• [WHAT IS REQUIRED]: Report each line from the listing that the string "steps" appears in.

• [RECORDS SHOWN]:
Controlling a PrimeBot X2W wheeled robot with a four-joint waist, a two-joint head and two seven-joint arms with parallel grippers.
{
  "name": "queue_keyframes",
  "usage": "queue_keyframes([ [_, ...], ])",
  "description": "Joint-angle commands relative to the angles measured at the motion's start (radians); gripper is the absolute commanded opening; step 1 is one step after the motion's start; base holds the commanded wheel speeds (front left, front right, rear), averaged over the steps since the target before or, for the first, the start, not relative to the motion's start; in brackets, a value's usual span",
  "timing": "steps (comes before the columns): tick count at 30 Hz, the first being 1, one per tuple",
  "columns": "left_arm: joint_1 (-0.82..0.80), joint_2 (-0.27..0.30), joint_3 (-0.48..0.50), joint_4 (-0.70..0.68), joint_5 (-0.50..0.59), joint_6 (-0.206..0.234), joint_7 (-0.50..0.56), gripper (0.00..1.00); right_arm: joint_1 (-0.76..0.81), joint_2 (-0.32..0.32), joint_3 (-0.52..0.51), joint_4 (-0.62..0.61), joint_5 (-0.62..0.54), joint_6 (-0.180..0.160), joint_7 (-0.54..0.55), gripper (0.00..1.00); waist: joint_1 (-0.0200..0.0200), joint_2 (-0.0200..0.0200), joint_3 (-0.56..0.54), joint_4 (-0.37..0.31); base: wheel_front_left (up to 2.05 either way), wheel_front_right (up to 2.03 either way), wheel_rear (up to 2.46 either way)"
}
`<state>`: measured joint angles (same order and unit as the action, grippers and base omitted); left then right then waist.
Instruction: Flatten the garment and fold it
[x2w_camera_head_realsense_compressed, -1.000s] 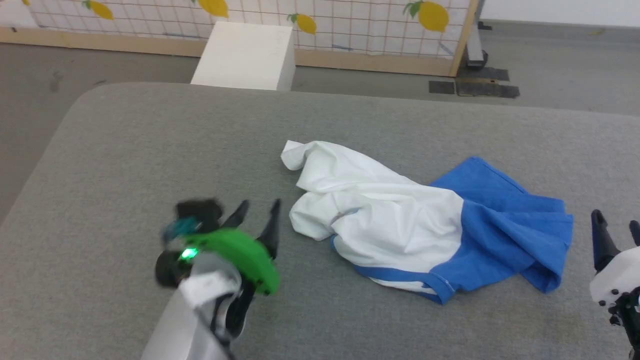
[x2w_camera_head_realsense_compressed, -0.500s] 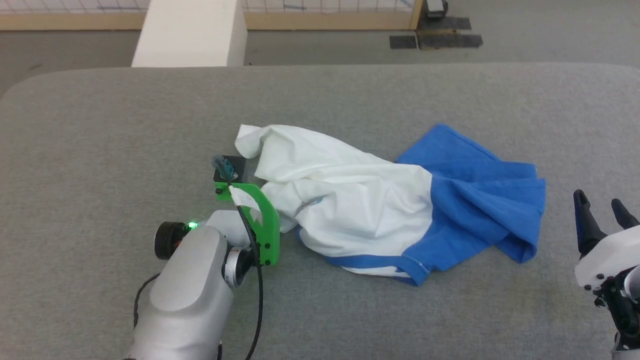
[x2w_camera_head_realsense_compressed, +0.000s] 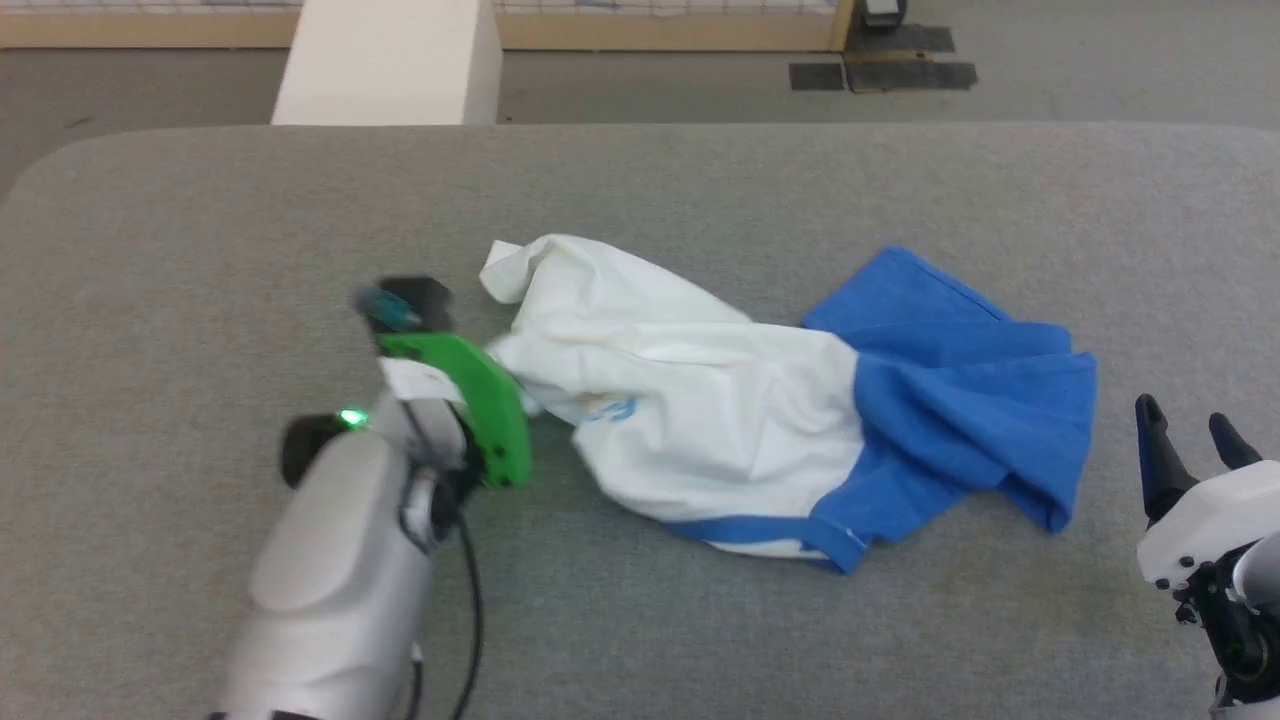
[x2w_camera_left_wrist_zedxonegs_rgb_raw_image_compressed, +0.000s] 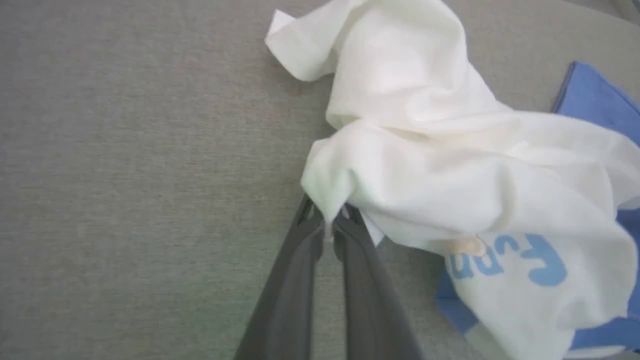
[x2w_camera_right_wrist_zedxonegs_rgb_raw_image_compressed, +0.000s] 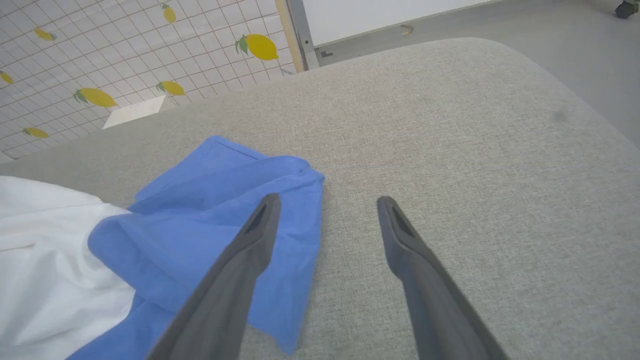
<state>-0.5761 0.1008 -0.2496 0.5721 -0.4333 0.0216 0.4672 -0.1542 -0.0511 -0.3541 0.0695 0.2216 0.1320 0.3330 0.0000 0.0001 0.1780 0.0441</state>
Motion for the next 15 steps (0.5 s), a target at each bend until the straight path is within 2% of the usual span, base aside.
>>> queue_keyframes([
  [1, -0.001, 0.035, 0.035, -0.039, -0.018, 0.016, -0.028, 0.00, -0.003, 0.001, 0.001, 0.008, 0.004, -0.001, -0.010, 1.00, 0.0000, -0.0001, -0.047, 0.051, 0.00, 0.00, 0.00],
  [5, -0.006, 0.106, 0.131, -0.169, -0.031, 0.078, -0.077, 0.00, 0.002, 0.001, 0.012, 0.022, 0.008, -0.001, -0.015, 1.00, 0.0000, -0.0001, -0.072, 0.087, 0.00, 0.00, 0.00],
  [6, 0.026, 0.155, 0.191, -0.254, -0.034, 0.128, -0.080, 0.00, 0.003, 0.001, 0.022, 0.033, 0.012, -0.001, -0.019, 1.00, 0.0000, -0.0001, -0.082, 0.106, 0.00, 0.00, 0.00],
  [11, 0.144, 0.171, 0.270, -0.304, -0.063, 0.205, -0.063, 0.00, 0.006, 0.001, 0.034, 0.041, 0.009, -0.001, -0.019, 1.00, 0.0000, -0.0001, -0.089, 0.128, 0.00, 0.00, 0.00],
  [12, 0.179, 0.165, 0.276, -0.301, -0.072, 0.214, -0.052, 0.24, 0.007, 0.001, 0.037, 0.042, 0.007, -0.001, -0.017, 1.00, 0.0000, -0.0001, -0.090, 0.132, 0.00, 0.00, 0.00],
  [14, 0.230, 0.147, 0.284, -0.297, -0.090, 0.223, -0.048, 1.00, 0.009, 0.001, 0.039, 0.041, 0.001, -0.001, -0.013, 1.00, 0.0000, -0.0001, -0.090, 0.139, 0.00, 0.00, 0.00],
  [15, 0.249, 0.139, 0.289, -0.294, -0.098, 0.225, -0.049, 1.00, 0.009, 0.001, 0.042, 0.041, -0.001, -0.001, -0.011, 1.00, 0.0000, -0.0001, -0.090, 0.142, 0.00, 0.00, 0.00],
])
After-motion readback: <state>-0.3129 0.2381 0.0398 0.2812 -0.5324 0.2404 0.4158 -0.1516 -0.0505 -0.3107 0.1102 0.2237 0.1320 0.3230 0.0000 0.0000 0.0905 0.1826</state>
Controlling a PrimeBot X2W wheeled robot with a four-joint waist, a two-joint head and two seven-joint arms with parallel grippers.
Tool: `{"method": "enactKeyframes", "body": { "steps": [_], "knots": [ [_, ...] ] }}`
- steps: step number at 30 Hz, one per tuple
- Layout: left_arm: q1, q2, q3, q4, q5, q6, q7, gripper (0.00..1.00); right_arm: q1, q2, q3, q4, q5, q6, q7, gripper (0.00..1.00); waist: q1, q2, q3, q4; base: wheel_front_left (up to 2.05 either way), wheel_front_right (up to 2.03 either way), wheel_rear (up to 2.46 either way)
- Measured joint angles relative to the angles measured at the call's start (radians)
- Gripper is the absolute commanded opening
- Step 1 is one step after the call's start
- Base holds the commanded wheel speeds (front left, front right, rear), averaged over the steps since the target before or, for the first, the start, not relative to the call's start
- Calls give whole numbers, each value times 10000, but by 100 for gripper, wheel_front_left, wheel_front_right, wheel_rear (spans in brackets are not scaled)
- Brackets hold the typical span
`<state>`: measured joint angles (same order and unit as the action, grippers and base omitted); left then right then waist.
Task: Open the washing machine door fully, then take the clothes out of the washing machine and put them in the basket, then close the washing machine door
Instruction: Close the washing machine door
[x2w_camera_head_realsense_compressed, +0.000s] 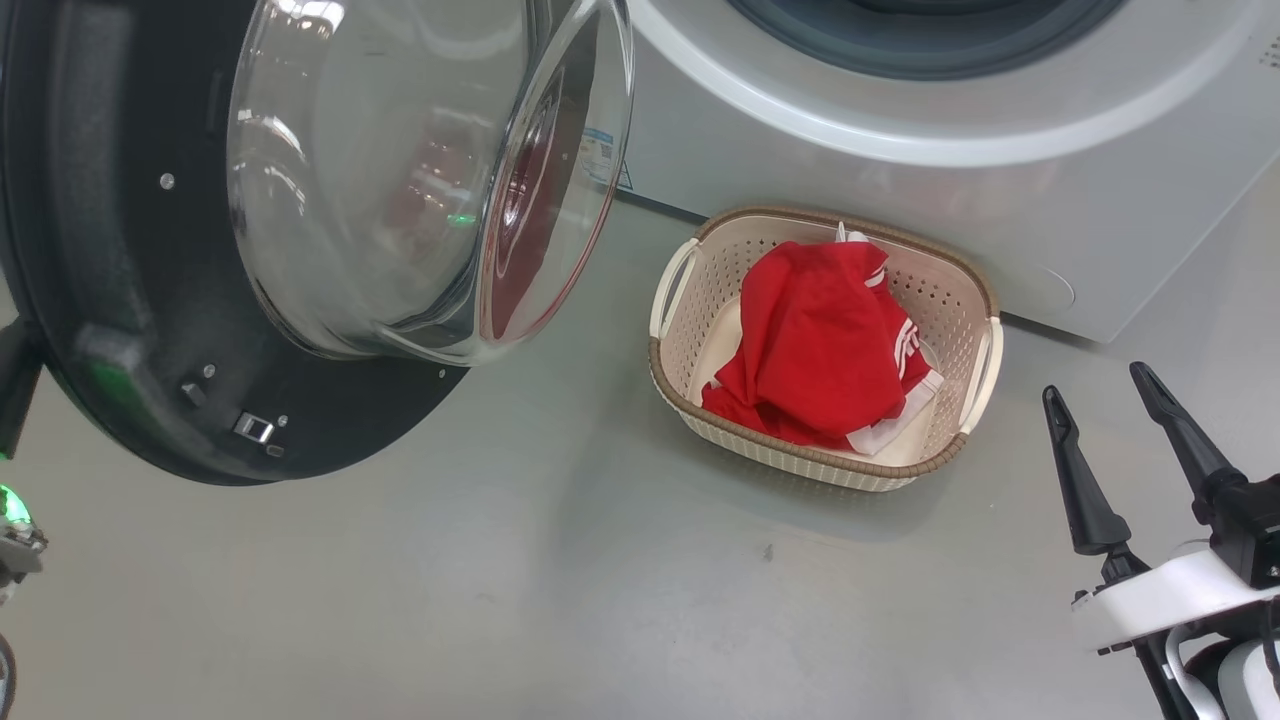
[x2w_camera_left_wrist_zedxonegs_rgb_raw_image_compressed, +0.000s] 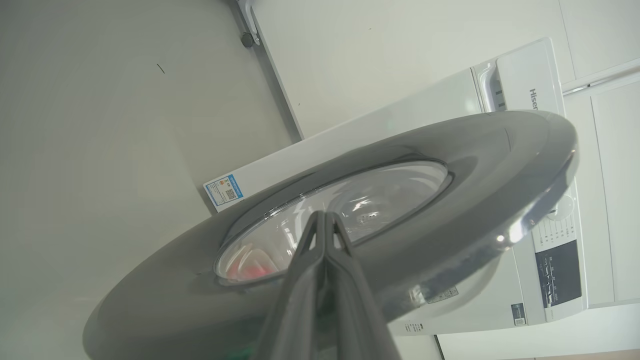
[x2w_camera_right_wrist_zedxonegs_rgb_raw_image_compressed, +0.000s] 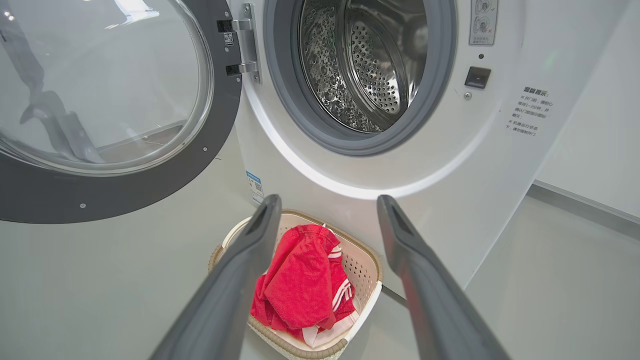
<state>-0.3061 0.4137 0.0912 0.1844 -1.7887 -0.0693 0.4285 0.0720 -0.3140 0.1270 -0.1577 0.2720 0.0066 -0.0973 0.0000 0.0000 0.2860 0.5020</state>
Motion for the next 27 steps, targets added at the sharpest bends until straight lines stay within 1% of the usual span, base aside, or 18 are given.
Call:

• [FINISHED EXERCISE]:
  "description": "Joint-angle commands relative to the angles measured at the motion's start (radians); gripper is the absolute commanded opening; step 1 is one step after the motion's start; base holds the commanded wheel speeds (front left, front right, rear), averaged over the steps since the target before or, for the first, the start, not relative to the motion's start; in brackets, a value's usual span",
  "timing": "steps (comes before the columns): tick count at 30 Hz, the first being 1, one per tuple",
Motion for the next 15 steps (0.5 s), a target at each bend until the straight path is within 2% of the usual span, base aside.
Tool: `{"method": "enactKeyframes", "body": { "steps": [_], "knots": [ [_, ...] ] }}`
- steps: step number at 30 Hz, one per tuple
- Base holds the commanded wheel speeds (front left, front right, rear), averaged over the steps since the target before or, for the first, the start, not relative to the call's start
Motion for the next 27 steps, targets added at the sharpest bends until straight lines stay within 1% of the usual span, base aside, or 18 are given.

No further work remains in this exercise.